[Start of section]

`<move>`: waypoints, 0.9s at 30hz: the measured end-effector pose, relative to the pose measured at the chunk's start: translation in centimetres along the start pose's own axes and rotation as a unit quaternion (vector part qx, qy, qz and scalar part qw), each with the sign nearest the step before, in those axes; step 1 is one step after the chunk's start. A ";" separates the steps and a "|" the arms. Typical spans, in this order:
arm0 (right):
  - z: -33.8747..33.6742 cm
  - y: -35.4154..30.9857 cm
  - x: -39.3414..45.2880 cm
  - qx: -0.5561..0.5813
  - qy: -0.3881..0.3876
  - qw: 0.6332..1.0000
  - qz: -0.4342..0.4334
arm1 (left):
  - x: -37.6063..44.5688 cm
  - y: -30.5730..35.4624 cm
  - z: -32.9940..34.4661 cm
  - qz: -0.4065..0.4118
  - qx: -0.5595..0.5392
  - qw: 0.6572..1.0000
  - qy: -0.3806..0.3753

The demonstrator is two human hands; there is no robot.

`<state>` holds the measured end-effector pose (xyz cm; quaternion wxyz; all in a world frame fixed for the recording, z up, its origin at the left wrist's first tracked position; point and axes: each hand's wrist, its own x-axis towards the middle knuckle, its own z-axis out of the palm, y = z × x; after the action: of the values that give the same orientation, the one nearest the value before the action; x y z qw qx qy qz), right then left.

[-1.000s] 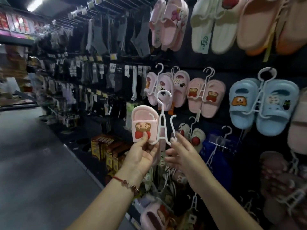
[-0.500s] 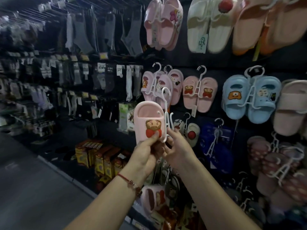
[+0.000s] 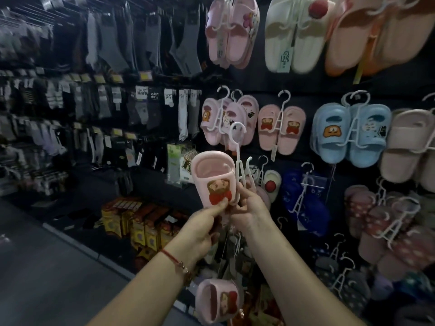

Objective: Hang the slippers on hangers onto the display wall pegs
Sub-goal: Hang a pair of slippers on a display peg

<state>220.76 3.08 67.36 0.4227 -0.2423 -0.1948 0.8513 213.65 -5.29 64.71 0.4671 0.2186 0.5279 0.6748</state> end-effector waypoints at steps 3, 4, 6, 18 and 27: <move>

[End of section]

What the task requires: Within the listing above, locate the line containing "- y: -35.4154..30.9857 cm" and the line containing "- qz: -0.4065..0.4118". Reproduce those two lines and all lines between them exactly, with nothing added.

Exercise solution:
  - y: -35.4154..30.9857 cm
  - x: -39.3414..45.2880 cm
  - qx: -0.5561..0.5813
  - qy: -0.3881..0.3876
  - qw: 0.6332..1.0000
  - qz: -0.4342..0.4334
arm1 (left):
  - x: -37.6063..44.5688 cm
  - y: -30.5730..35.4624 cm
  - z: -32.9940..34.4661 cm
  - qz: -0.4065..0.4118

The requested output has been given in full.